> [Aim of the task]:
Copy all lines below exactly as written. Leave pictures out.

> [Extracted records]:
■ ■ ■ ■ ■ ■ ■

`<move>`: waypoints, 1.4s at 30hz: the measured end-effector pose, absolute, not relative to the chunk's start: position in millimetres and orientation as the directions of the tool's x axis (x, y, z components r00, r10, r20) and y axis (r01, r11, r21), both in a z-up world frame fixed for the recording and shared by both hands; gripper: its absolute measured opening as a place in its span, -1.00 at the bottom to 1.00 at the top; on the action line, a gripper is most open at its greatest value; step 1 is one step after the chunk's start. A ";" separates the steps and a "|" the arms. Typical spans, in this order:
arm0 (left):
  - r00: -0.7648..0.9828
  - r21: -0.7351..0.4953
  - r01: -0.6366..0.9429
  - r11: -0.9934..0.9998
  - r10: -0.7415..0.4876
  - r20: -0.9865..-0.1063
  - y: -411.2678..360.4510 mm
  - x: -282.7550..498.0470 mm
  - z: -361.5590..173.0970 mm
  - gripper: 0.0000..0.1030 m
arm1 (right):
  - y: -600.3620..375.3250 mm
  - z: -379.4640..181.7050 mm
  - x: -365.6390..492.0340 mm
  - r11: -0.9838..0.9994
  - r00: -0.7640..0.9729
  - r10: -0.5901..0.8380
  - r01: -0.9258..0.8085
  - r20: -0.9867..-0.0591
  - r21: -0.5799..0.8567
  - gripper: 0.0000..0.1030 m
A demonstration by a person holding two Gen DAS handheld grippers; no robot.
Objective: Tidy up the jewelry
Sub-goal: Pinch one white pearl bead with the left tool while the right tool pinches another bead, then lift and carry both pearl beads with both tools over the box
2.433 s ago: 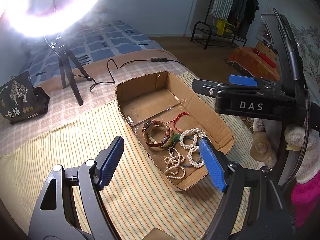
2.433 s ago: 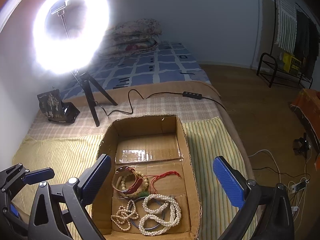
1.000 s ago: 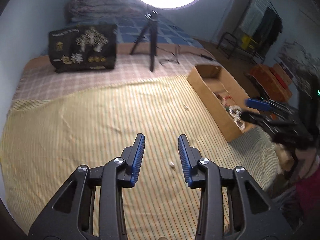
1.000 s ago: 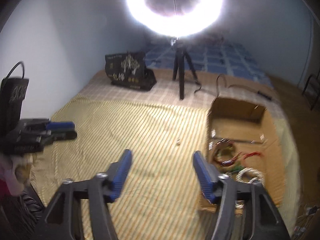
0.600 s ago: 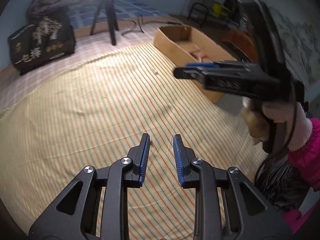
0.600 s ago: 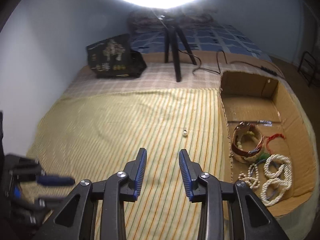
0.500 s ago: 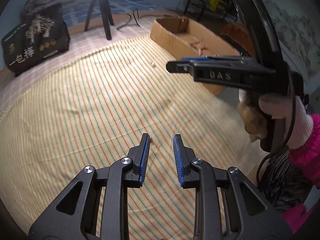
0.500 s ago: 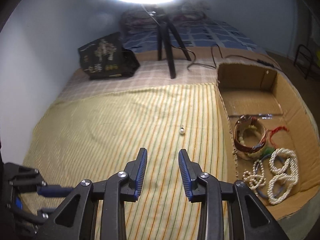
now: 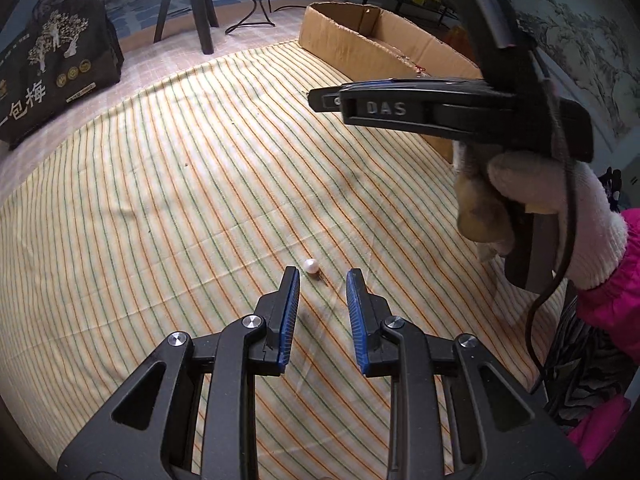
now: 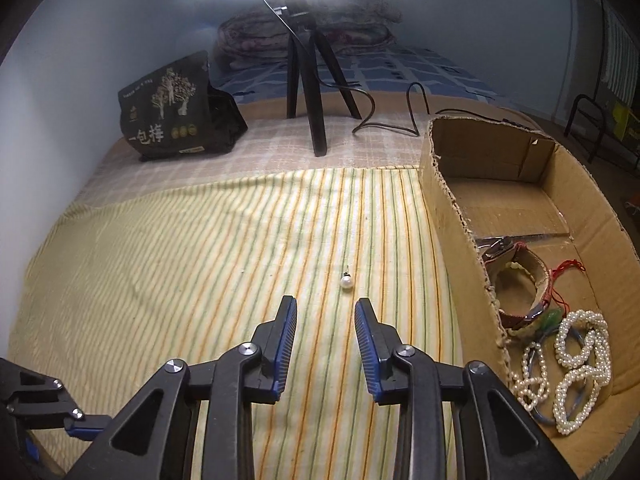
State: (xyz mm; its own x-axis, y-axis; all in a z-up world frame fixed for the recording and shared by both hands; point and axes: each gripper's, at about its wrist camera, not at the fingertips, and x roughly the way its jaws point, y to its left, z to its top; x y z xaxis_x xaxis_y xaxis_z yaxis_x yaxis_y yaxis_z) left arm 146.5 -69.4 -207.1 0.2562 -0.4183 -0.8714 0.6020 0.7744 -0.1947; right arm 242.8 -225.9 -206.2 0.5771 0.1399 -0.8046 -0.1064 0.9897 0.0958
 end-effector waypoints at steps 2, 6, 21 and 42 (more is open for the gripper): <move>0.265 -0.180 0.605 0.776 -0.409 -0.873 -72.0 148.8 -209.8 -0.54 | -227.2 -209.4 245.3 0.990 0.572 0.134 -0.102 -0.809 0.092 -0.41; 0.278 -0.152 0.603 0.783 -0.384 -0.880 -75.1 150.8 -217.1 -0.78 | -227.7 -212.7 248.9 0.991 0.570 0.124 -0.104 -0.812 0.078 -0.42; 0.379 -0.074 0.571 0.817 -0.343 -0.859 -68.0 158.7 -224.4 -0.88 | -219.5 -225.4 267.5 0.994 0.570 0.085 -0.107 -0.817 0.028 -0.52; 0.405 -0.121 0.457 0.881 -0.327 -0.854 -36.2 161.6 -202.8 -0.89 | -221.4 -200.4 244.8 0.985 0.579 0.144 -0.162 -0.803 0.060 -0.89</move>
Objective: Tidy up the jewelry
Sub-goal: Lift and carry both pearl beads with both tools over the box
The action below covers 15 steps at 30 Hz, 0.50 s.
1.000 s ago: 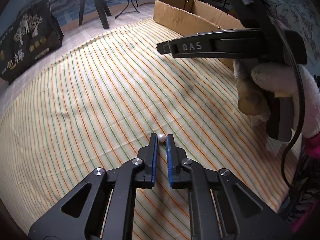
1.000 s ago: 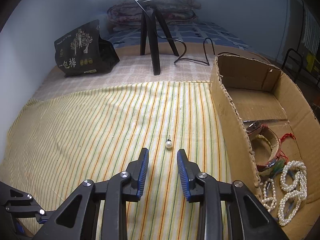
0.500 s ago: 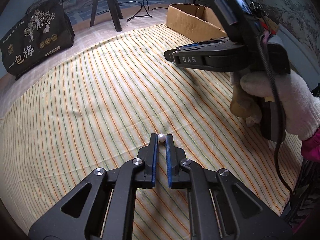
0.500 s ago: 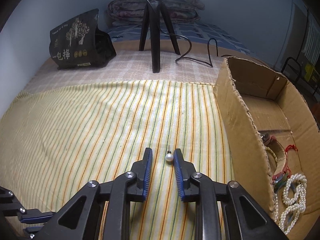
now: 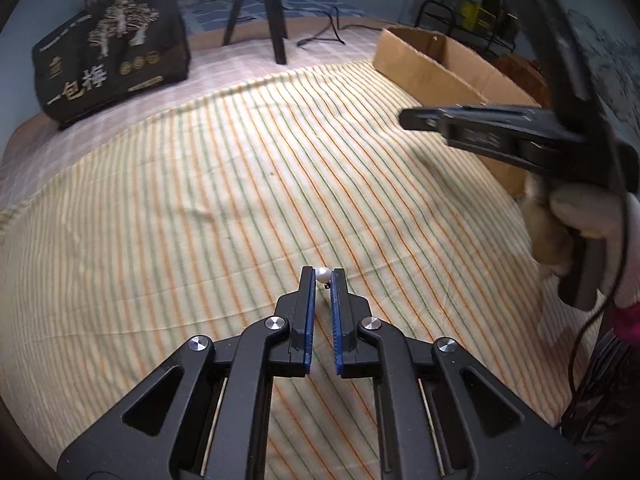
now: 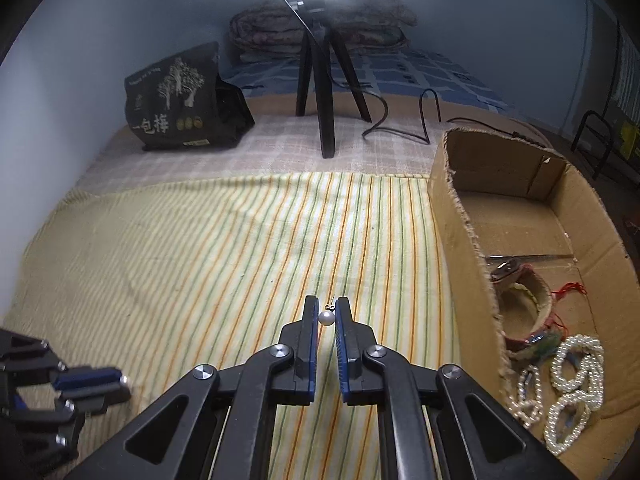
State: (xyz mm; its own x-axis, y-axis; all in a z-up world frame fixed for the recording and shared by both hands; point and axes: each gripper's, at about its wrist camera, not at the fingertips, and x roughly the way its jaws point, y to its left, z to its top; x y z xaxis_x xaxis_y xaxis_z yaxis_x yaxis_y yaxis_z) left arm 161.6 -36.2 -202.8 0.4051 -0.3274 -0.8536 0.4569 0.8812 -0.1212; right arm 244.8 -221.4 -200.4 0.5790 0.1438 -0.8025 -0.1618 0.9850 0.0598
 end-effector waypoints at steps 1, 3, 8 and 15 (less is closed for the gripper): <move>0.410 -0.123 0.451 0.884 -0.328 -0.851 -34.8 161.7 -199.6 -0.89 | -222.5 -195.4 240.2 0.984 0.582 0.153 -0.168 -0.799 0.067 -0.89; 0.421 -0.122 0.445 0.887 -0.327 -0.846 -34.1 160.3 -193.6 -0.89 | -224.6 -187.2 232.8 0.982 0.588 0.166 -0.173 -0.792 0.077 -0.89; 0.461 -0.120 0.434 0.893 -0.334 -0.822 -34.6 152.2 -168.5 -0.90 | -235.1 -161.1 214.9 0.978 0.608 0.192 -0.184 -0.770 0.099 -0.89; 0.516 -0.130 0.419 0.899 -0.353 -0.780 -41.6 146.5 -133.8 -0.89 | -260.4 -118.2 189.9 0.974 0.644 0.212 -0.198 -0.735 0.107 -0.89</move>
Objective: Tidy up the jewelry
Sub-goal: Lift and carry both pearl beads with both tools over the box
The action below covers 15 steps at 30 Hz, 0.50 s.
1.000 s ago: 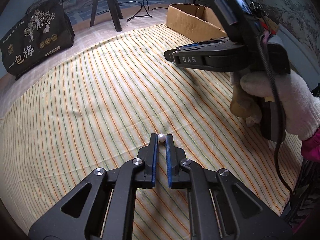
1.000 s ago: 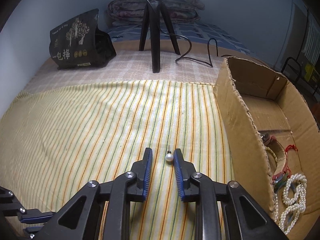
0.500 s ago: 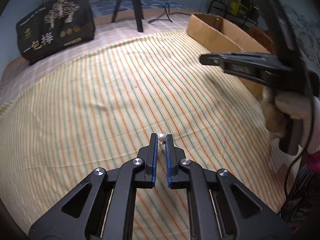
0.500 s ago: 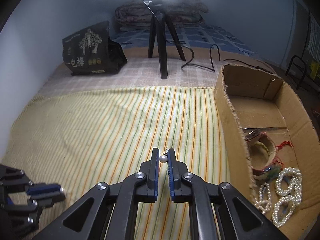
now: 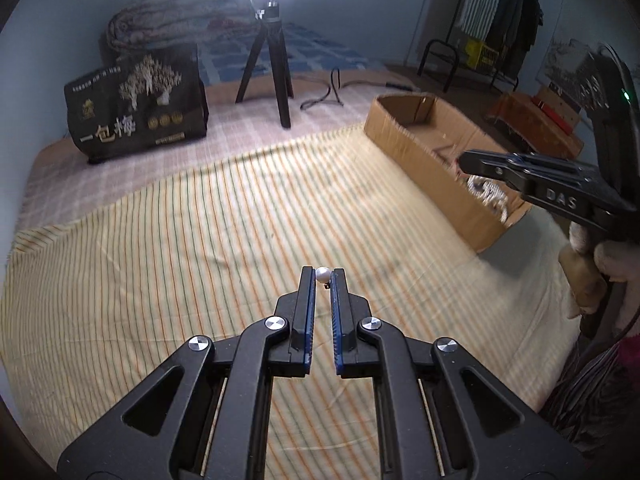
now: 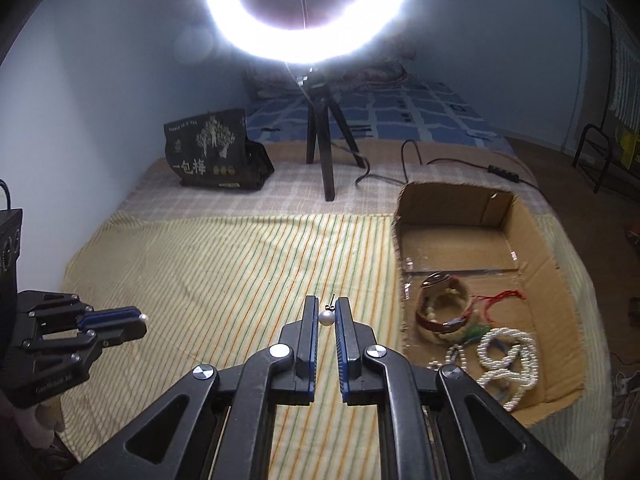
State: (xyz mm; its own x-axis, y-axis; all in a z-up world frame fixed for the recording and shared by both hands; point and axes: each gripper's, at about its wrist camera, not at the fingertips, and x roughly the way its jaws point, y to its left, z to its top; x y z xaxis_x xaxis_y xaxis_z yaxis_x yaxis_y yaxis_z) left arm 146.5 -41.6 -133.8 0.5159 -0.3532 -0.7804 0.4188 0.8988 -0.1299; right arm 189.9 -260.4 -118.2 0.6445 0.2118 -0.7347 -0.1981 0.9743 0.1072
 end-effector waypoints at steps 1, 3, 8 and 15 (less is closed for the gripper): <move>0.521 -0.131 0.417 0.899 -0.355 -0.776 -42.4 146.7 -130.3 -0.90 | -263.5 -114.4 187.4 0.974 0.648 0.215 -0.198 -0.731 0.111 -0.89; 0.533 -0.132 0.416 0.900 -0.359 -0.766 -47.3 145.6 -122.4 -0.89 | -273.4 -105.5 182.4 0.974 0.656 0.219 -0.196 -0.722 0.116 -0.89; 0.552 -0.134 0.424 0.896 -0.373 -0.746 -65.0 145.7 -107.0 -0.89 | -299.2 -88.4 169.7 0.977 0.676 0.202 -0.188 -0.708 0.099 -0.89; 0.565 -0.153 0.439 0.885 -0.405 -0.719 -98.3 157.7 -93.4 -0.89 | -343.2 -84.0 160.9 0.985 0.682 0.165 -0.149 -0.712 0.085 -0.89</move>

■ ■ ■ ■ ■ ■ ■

> [Answer box]:
`<move>`: waypoints, 1.4s at 30hz: the measured end-effector pose, absolute, not relative to the chunk's start: position in millimetres and orientation as the directions of the tool's x axis (x, y, z components r00, r10, r20) and y axis (r01, r11, r21), both in a z-up world frame fixed for the recording and shared by both hands; gripper: its absolute measured opening as a place in its span, -1.00 at the bottom to 1.00 at the top; on the action line, a gripper is most open at its greatest value; step 1 is one step after the chunk's start. A ";" separates the steps and a "|" the arms. Typical spans, in this order:
arm0 (left):
  - r00: -0.7648..0.9828
  - r21: -0.7351..0.4953
  - r01: -0.6366..0.9429
  - r11: -0.9934..0.9998
  - r10: -0.7415..0.4876
  - r20: -0.9865..-0.1063
  - y: -411.2678..360.4510 mm
  - x: -282.7550..498.0470 mm
  - z: -361.5590..173.0970 mm
  - gripper: 0.0000..0.1030 m
arm1 (right):
  - y: -600.3620..375.3250 mm
  - z: -379.4640..181.7050 mm
  - x: -365.6390..492.0340 mm
  - r11: -0.9838..0.9994
  - r00: -0.7640..0.9729
  - r10: -0.5901..0.8380
  - r01: -0.9258..0.8085
  - r20: -0.9867..-0.0591
  - r21: -0.5799..0.8567
  - gripper: 0.0000..0.1030 m
A demonstration by a person holding two Gen DAS handheld grippers; no robot.
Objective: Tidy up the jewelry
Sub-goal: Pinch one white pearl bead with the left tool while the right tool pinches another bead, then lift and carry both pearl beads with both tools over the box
2.433 s ago: 
2.433 s ago: 
1.000 s ago: 
1.000 s ago: 
0.600 s ago: 
0.600 s ago: 
0.500 s ago: 
0.500 s ago: 
now: 
now: 
State: (xyz mm; its own x-axis, y-axis; all in a z-up world frame fixed for the recording and shared by both hands; point and axes: each gripper's, at about its wrist camera, not at the fingertips, and x roughly the way its jaws point, y to its left, z to its top; x y z xaxis_x xaxis_y xaxis_z yaxis_x yaxis_y yaxis_z) left arm 146.5 -69.4 -207.1 0.2562 -0.4183 -0.8714 0.6020 0.7744 -0.1947; right arm 242.8 -225.9 -206.2 0.5771 0.1399 -0.8046 -0.1064 0.9897 0.0958
 end-effector waypoints at steps 2, 6, 21 and 42 (more is open for the gripper): <move>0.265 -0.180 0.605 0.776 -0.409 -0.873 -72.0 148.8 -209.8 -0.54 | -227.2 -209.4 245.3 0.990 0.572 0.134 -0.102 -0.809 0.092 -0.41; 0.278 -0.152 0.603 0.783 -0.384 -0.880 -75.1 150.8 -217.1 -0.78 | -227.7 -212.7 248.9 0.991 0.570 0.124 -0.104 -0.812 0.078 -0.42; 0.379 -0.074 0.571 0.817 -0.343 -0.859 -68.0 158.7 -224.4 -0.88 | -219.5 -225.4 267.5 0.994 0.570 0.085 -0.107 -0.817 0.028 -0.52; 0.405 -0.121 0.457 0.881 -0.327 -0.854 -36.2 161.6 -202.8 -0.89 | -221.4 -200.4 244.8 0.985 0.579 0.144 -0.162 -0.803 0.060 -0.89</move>
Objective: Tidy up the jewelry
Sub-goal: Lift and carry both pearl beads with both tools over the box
The action below covers 15 steps at 30 Hz, 0.50 s.
1.000 s ago: 
1.000 s ago: 
0.500 s ago: 
0.500 s ago: 
now: 
now: 
State: (xyz mm; its own x-axis, y-axis; all in a z-up world frame fixed for the recording and shared by both hands; point and axes: each gripper's, at about its wrist camera, not at the fingertips, and x roughly the way its jaws point, y to its left, z to its top; x y z xaxis_x xaxis_y xaxis_z yaxis_x yaxis_y yaxis_z) left arm 161.6 -36.2 -202.8 0.4051 -0.3274 -0.8536 0.4569 0.8812 -0.1212; right arm 244.8 -221.4 -200.4 0.5790 0.1438 -0.8025 -0.1618 0.9850 0.0598
 end-effector waypoints at steps 1, 3, 8 and 15 (less is closed for the gripper): <move>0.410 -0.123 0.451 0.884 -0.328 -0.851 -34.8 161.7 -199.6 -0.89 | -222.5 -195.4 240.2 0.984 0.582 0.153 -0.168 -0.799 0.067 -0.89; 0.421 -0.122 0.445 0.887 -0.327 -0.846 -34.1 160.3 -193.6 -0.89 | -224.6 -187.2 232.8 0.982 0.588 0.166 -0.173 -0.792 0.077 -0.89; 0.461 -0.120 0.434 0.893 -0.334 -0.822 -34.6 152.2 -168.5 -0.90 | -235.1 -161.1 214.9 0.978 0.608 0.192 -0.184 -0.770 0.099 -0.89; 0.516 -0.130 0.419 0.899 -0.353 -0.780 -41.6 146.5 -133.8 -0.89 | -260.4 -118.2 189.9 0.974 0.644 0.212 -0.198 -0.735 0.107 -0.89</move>
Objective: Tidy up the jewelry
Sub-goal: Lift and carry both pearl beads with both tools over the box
The action below covers 15 steps at 30 Hz, 0.50 s.
1.000 s ago: 
1.000 s ago: 
0.500 s ago: 
0.500 s ago: 
now: 
now: 
State: (xyz mm; its own x-axis, y-axis; all in a z-up world frame fixed for the recording and shared by both hands; point and axes: each gripper's, at about its wrist camera, not at the fingertips, and x roughly the way its jaws point, y to its left, z to its top; x y z xaxis_x xaxis_y xaxis_z yaxis_x yaxis_y yaxis_z) left arm 146.5 -41.6 -133.8 0.5159 -0.3532 -0.7804 0.4188 0.8988 -0.1299; right arm 189.9 -260.4 -118.2 0.6445 0.2118 -0.7347 -0.1981 0.9743 0.1072
 end-effector waypoints at steps 1, 3, 8 and 15 (less is closed for the gripper): <move>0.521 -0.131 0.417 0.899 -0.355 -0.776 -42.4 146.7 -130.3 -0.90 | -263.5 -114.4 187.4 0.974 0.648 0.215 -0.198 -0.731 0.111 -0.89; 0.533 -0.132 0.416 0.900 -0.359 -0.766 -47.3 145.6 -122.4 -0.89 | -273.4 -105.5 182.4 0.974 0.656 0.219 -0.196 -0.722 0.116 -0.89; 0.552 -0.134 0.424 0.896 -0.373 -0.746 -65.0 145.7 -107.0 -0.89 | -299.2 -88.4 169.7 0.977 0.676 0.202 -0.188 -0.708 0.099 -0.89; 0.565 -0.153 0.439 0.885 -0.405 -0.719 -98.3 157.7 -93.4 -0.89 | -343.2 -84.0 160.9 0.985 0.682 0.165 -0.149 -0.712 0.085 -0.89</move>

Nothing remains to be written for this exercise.